She lets go of my hands. “I want you to go home and think about why you hated yourself back then.”
“Addie—”
“This isn't healthy, Juliette. This denial that you're carrying with yourself…but it's not my place to fix that for you.” I feel tears bubbling up again and she continues. “I get it, I really do. You don't want to be like your father and I don't want to be like mine, but some things cannot be changed,” she says softly and I know she's referring to me right now. “You don't need to be honest with anyone else, but at least, be honest with yourself, Juliette.”
She leans forward and kisses my cheek gently. Her mere touch makes me feel braver than I ever have and makes the pieces click. I can't argue with her, she's right. This isn't healthy.
I lean forward and envelop her into a tight hug, holding onto her for dear life and she reciprocates. I kiss her forehead gently—it's more of a promise. I'll be back, even as I get up and leave this room right now, I will be back.
I can't do this anymore
***
I didn't go home like Adaline advised me to, instead I drove up to the only house I know I'll get my answers. Here I am, knocking on the dark, black door of this familiar mansion rapidly.
The door opens, red hair coming into frame. “J? Are you okay?”
“I'm just like him.” I blurt out walking into his house.
“Like who?” Kai asks confused, closing the door behind him.
“My father.”
I feel so hot, like a fever is attacking my every sense, but I can't walk away. I need answers or at least I need to be forced to give myself the answers because I can't do this anymore.
“What are you talking about?” he asks, baffled and worried as he walks closer to me.
“Adaline and I had sex. We've been having sex for a while.” The words leave my mouth abruptly.
“Since when?” he asks, his eyeballs looking like they're going to poke out of his eye sockets.
Am I supposed to count the first time we kissed or not?
“It's complicated. A few months sort of…you really don't know?”
I guess my paranoia was for nothing. I should have trusted Adaline when she said her friends would never tell anyone.
“I thought something might have gone down with you guys after that fall during your tournament …” he shakes his head with a soft smile, “but I didn't think it was this, although I always knew you guys liked each other—”
“What are you talking about? What do you mean always?” I cut him off, confused and desperate for answers.
His gaze softens. “Did you never wonder why I stayed friends with you all these years despite how homophobic you've been?”
Of course, I wondered. I just counted myself lucky that he stayed friends with me.
“Why did you stay friends with me?” I voice out in a whisper.

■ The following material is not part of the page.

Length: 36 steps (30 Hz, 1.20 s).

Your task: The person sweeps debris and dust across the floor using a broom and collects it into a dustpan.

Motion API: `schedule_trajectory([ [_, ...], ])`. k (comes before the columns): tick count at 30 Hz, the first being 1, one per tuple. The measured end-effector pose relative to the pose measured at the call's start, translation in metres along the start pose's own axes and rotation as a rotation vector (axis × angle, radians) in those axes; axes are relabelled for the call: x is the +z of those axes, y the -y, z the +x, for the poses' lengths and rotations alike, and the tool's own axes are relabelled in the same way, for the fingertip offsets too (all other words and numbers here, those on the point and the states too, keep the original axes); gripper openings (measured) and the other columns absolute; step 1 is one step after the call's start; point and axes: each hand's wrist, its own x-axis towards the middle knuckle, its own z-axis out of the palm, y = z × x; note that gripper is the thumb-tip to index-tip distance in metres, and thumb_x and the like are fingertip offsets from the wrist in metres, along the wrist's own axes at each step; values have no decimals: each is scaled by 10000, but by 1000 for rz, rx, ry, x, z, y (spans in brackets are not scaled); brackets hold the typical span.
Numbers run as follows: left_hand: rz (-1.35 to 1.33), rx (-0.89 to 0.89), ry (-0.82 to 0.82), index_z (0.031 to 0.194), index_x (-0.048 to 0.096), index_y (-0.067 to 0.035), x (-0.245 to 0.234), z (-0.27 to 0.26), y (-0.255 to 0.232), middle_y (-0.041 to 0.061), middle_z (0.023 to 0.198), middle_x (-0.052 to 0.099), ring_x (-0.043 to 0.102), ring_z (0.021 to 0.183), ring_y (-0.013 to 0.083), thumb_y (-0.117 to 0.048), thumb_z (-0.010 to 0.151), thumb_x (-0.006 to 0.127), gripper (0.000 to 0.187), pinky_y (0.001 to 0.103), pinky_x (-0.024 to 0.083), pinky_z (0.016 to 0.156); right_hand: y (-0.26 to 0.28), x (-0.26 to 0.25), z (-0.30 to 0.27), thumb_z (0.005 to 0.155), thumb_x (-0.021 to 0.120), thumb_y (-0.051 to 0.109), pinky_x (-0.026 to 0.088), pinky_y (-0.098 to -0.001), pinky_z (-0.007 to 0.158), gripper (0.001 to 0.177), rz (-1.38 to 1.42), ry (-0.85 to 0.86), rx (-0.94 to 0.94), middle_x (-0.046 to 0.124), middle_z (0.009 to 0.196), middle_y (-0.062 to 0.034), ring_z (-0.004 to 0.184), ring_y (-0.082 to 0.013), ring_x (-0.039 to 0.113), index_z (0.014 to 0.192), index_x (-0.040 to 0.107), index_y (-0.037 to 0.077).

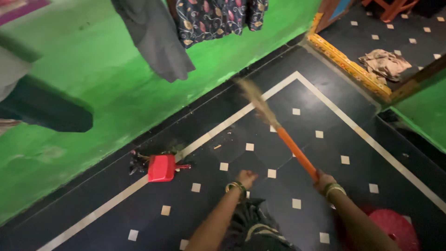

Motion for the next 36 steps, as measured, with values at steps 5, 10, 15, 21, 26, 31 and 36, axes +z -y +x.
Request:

“Because you were hurting. I saw it. I knew you needed time and help. You always disliked Adaline, but it changed that day. You despised her and I knew why.”
“Why?”
His eyes shine with pity. “Because you wanted her, maybe it was buried deep down, but I think you've always wanted her and hated her because of it.”
His old words ring in my head. “I know why you're so angry at her, but you don't yet and that's okay. I'll be here for you right now and I'll be there for you when you figure it out.”
“No, I hated her because she's like my father.” The words come out shakily.
“So why don’t you hate any other gay person at Richmond? Don’t pretend you don’t know how many other queer kids are there, Juliette. Why do you only hurt her?”